Case Presentation: A 19 year old female with history of marijuana use presented with subacute, progressive shortness of breath. Productive cough began two weeks prior to presentation. She was diagnosed with atypical pneumonia and received azithromycin from her outpatient provider. After two days without improvement in symptoms, she presented to a nearby hospital with acutely worsening shortness of breath. Social history was significant for three years of marijuana inhalation using vaporizers such as Juul and tetrahydrocannabinol(THC)-containing cord product. Notably, patient reported switching her inhalant two months prior to presentation.She was discharged with azithromycin from an outside hospital emergency department and then her primary care doctor. After failing two courses of azithromycin, she subsequently re-presented to the emergency department with worsening shortness of breath and hypoxia to 79% on room air. She required bilevel positive airway pressure and high flow nasal cannula. Her initial labs were negative for lactate dehydrogenase, HIV, and urine legionella antigen. Rheumatologic labwork was found to have an undetectable ANA. Chest x-ray and computed tomography(CT) of chest were notable for severe bilateral, primarily central, interstitial infiltrates with subpleural sparing at the bases with pleural effusions (Figure 1). The patient was treated with intravenous solumedrol with eventual prednisone taper. Bronchoscopy was deferred as the hypoxia rapidly resolved.

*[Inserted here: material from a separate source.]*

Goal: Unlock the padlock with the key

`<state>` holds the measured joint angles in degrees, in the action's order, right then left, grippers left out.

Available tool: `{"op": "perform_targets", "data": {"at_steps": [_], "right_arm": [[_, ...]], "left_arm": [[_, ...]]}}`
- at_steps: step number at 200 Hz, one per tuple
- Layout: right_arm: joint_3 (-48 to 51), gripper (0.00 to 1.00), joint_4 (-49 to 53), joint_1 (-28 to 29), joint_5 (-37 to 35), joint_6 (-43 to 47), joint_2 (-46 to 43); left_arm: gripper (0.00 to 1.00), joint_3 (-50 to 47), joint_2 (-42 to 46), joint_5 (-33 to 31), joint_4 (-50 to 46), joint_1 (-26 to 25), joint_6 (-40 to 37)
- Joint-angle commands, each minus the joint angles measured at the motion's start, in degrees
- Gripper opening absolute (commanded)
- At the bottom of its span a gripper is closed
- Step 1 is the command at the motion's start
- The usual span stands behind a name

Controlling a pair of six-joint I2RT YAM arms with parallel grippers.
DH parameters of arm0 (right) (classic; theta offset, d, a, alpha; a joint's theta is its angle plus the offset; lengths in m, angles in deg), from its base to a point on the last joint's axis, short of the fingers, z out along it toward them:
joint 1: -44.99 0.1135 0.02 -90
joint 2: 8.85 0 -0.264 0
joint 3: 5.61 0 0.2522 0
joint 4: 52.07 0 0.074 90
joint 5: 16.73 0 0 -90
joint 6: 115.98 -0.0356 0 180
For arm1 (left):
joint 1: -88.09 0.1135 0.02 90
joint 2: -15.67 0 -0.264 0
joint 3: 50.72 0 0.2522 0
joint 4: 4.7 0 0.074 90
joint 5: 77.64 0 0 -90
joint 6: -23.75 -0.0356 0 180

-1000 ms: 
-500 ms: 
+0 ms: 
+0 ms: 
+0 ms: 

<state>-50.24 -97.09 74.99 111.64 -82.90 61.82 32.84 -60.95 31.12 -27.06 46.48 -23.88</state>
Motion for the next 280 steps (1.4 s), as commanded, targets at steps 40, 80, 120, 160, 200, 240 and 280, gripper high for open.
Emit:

Discussion: Vaping induced lung injury is a rare but deadly condition with increasing incidence over the last year. E-cigarettes are becoming popular among younger otherwise healthy patients putting them at risk of lung injury given the uncertain composition of most of their aerosol contents. Over the last several years, the majority of affected patients are less than 35 years old and male. Hospitalists must be vigilant in their evaluation of dyspnea complaints with this new pulmonary threat facing patients who vape. Vaping-associated lung injury should be high on the differential diagnosis of any patient admitted to the hospital for dyspnea with any history of vaporizer use, especially if used 90 days prior to symptom onset. Our case was unusual in that an otherwise healthy female patient with a long history of using vaporizers presented suddenly with acute hypoxic respiratory failure. While there are no definitive diagnostic imaging criteria for vaping-associated lung injury, 100% of cases reported in the literature were associated with bilateral opacities, similar to this patient suggesting that further invasive testing with bronchoalveolar lavage may not be required for diagnosis. Similarly no definitive treatment has been determined for this condition, however, it is likely best treated with cessation of e-cigarette use. In this case, the patient was also continued on a prednisone taper with Bactrim PJP prophylaxis and outpatient pulmonology follow up.
Conclusions: The diagnosis of vaping-associated lung injury should be highly considered by hospitalists for any patient presenting with acute hypoxic respiratory failure and bilateral opacities on CT scan, who has any history of e-cigarette or vaporizer use.